Stored entries
════════
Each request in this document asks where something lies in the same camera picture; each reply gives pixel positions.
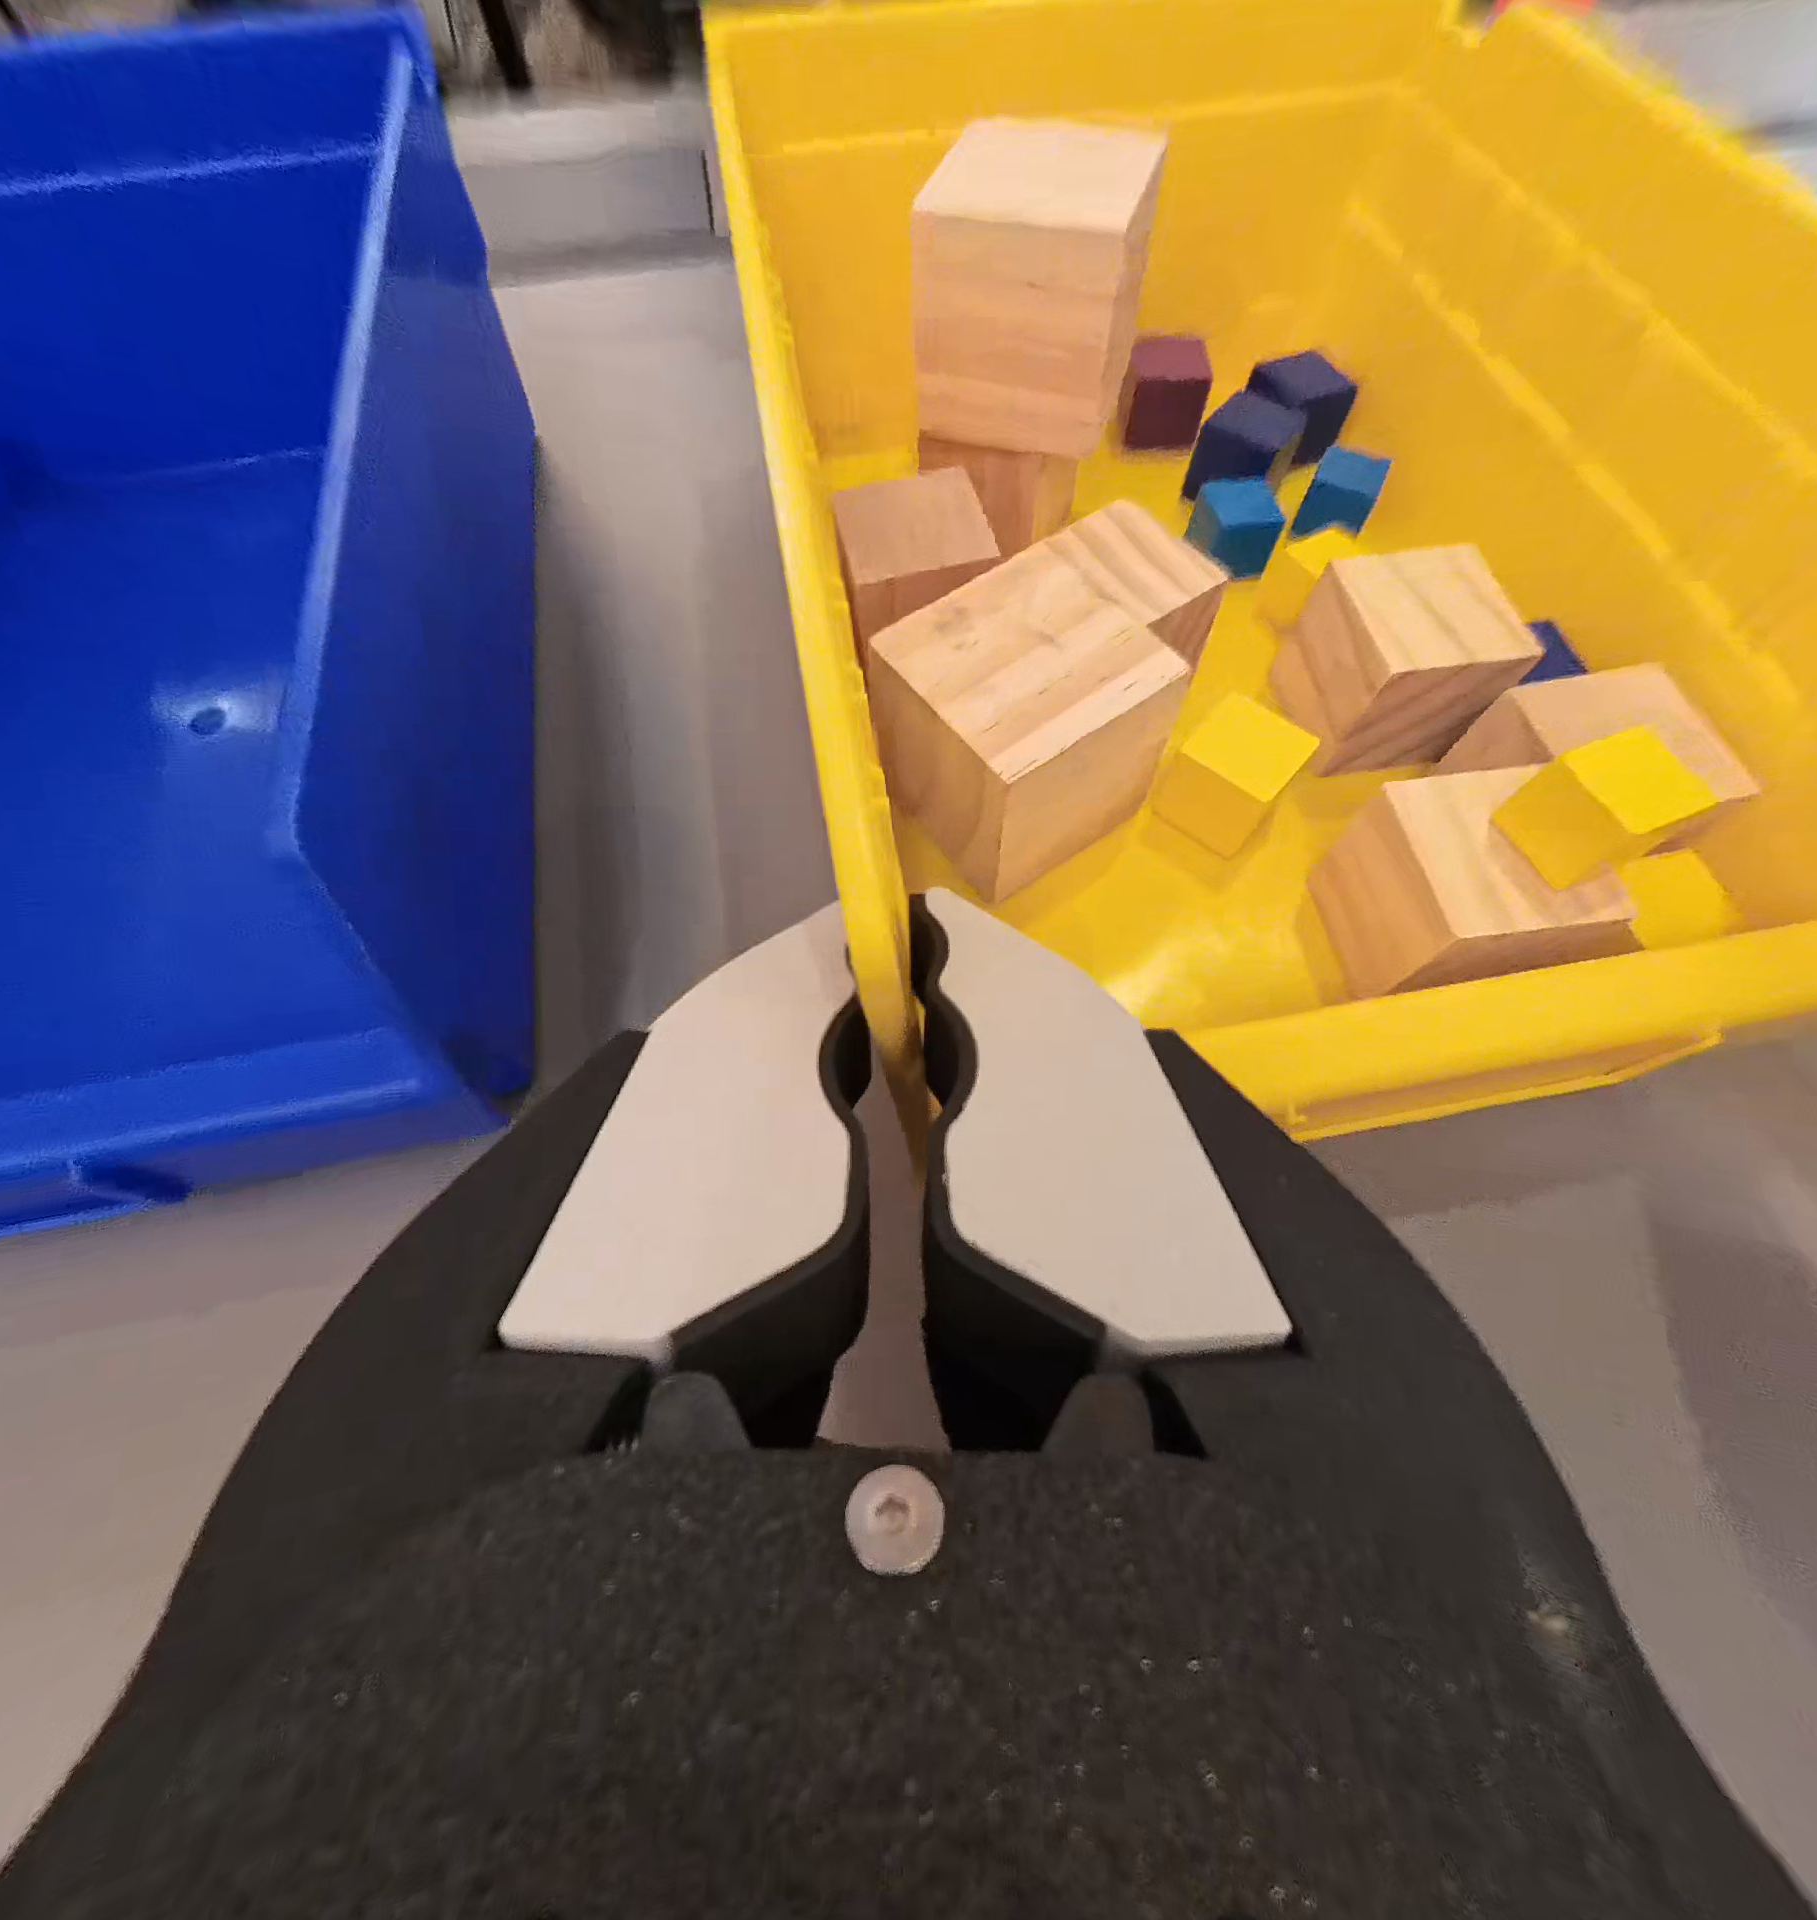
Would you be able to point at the yellow plastic bin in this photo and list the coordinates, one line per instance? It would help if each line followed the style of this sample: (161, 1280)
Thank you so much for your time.
(1522, 299)

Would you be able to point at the blue plastic bin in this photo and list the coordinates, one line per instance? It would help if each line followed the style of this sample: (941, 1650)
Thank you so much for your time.
(172, 599)

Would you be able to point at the pile of wooden coloured cubes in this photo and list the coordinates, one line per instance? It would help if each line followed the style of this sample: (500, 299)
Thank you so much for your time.
(1029, 706)

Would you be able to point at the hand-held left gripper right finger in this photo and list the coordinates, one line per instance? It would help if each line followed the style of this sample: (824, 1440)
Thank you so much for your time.
(1104, 1170)

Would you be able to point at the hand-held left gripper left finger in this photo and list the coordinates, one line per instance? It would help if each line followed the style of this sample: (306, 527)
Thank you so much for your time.
(698, 1170)
════════
**Assigned task:**
Give the records again exactly as they stand, so that only the pictures are missing.

**Expected answer:**
Each request in this document asks where something lies in the same camera picture; each reply gives pixel positions.
Would you be able to point at the yellow plastic bin in this photo and list the coordinates, one line per instance? It would help if each line followed the style of this sample: (161, 1280)
Thank you so much for your time.
(1522, 299)

Would you be able to point at the blue plastic bin in this photo and list the coordinates, one line per instance? It would help if each line followed the style of this sample: (941, 1650)
Thank you so much for your time.
(172, 599)

Would you be able to point at the pile of wooden coloured cubes in this photo and list the coordinates, one line per instance? It would help if each line followed the style of this sample: (500, 299)
Thank you so much for your time.
(1029, 706)

Would you be able to point at the hand-held left gripper right finger in this photo and list the coordinates, one line per instance? It would help if each line followed the style of this sample: (824, 1440)
Thank you so much for your time.
(1104, 1170)

Would you be able to point at the hand-held left gripper left finger in this photo and list the coordinates, one line per instance? It would help if each line followed the style of this sample: (306, 527)
Thank you so much for your time.
(698, 1170)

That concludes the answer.